The boom of mobile telephony has been key in Kenya’s finance and banking sector, just as it has in other sectors of the economy. “Chase Bank has jumped on the bandwagon,” adds Mr. Kabui. “We see it as a key part of our progress.”
The growing role of technology in Kenyan banking is emblematic of the evolution of the country’s financial and banking sector over the past few years. Concluding a mission in Nairobi in July, the International Monetary Fund remarked that, “Kenya’s expanding financial sector remains robust, and the ongoing process of financial inclusion has opened up the possibility of extending credit at more affordable rates to small and medium-sized enterprises”, and that, “efforts to develop Nairobi into a regional hub for financial services have advanced.”
CEO of Nairobi’s Securities Exchange (NSE), Peter Mwangi says that in the past seven years, the government has raised close to 995 billion shillings ($7.6 billion) through the capital market. “We have demonstrated that domestic capital can be mobilized for development and we have created opportunities for domestic investors, retail, institutional investors and pension funds,” he says.
As the NSE is set to become the second publicly traded African bourse, with an initial public offering (IPO) taking place from 24 July to 12 August this year, Mr. Mwangi is upbeat about the evolution of Kenya’s economy and indeed, of the whole of East Africa. “For investors looking for opportunities, Africa is a good story and East Africa is particularly a hot spot. And the gateway to East Africa is Nairobi. Anyone looking for exposure to this region should be investing in the listed companies here who are venturing into the wider East African region,” he emphasizes.

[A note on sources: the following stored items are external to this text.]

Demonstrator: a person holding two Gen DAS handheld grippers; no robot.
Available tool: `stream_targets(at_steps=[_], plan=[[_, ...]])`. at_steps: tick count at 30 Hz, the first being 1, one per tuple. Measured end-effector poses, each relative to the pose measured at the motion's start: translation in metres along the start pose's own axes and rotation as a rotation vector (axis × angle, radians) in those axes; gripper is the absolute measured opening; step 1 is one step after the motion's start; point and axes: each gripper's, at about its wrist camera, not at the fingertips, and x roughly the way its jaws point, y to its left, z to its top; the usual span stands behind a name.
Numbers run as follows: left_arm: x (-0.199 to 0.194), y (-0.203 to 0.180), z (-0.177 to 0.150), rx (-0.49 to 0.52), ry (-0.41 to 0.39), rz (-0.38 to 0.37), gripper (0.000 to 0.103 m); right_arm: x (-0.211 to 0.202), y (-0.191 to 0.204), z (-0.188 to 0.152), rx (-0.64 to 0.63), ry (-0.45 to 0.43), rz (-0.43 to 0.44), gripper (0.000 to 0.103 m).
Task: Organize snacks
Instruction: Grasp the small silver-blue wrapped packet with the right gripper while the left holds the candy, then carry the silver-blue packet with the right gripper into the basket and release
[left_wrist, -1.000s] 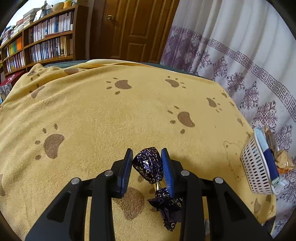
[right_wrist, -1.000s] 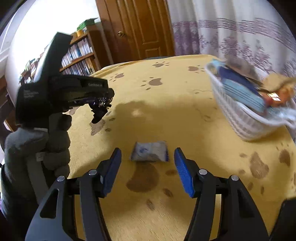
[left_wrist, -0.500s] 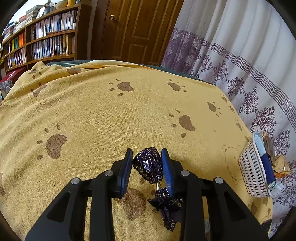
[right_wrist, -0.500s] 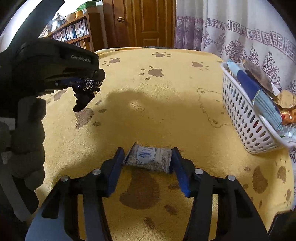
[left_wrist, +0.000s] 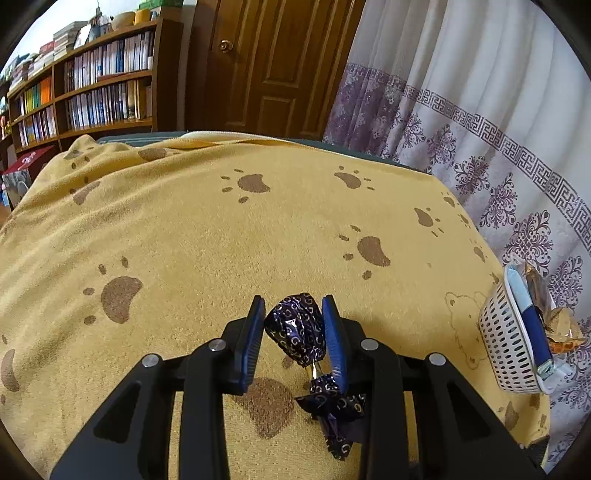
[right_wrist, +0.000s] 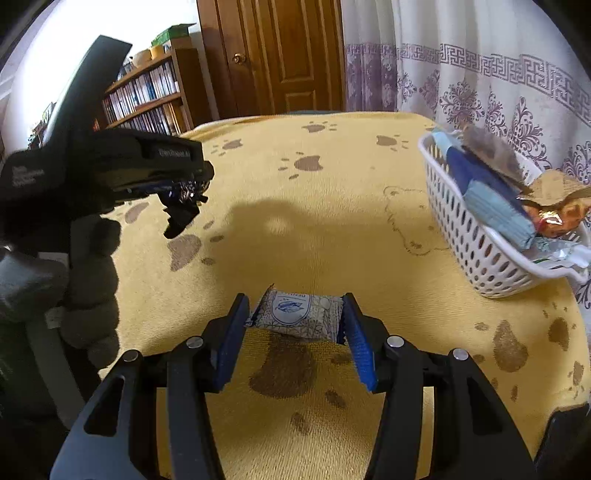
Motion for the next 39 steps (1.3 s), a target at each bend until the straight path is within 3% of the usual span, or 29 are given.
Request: stream_targets(at_steps=[22,39], plan=[[-0.021,-0.008,0.003,0.026,-0.061,0.001,0.032,-0.046,-0.008,0.000,0.039,-0.082,-0.002,0.053],[-0.033,-0.016,0.003,0.037,-0.077,-0.022,0.032,-0.090,-0.077,0.005,0.180,-0.177,-0.110,0.053]])
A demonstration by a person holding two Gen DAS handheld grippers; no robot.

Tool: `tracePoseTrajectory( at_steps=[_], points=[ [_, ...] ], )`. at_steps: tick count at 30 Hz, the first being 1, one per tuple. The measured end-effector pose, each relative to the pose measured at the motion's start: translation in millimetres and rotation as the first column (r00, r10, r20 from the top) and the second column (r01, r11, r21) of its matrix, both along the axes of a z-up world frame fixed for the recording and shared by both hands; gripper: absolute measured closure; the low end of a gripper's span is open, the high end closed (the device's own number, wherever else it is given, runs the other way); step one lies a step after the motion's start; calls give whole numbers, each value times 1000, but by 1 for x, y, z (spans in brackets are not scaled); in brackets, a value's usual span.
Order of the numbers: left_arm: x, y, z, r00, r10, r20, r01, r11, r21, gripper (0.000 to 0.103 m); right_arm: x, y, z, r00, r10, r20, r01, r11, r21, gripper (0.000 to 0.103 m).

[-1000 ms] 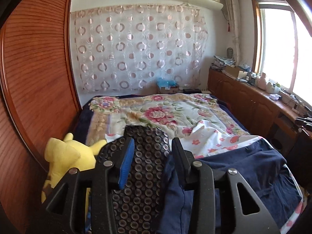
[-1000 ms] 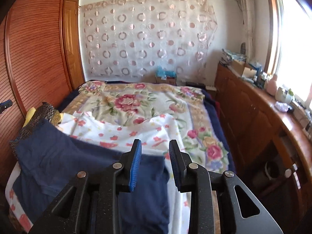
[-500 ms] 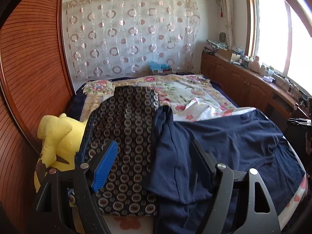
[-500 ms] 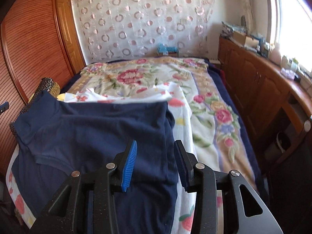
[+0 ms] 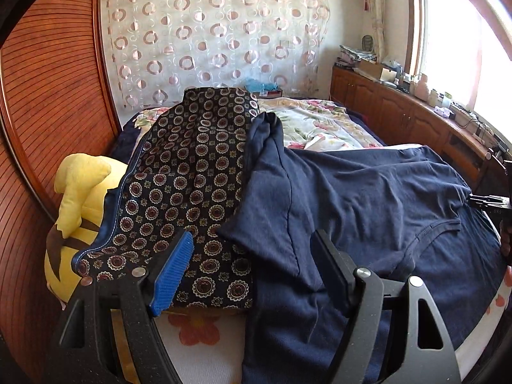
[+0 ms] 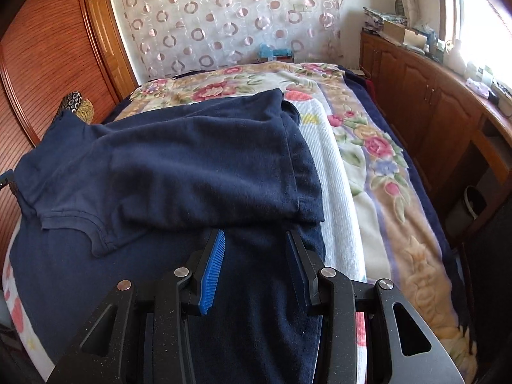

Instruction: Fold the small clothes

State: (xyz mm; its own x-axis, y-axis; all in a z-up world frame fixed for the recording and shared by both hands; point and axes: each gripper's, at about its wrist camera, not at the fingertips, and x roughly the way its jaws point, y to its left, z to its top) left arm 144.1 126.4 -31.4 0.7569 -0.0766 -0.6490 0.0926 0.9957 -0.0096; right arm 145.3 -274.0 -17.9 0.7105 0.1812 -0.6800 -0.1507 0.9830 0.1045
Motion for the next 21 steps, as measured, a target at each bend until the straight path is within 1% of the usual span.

“Our goal is to become the heart of capital markets in Africa,” states the CEO of the Capital Markets Authority, Paul Murithi Muthaura. “We are looking at the full spectrum of what we need to do for market infrastructure and the empowerment of industries. We are using a multiple approach, but we put the emphasis on SMEs because they will be the engine of the country. We have a new listing segment called the ‘growth and enterprise market segment’, which was designed specifically to improve access for SMEs to public financial markets.”
One of the priorities of the NSE and Kenyan authorities is to attract investment from the Diaspora in the United States. With about 92,000 people, it is the largest Kenyan Diaspora and it has economic clout. Actually, its most prominent member is a second generation half-Kenyan and his name is Barack Obama.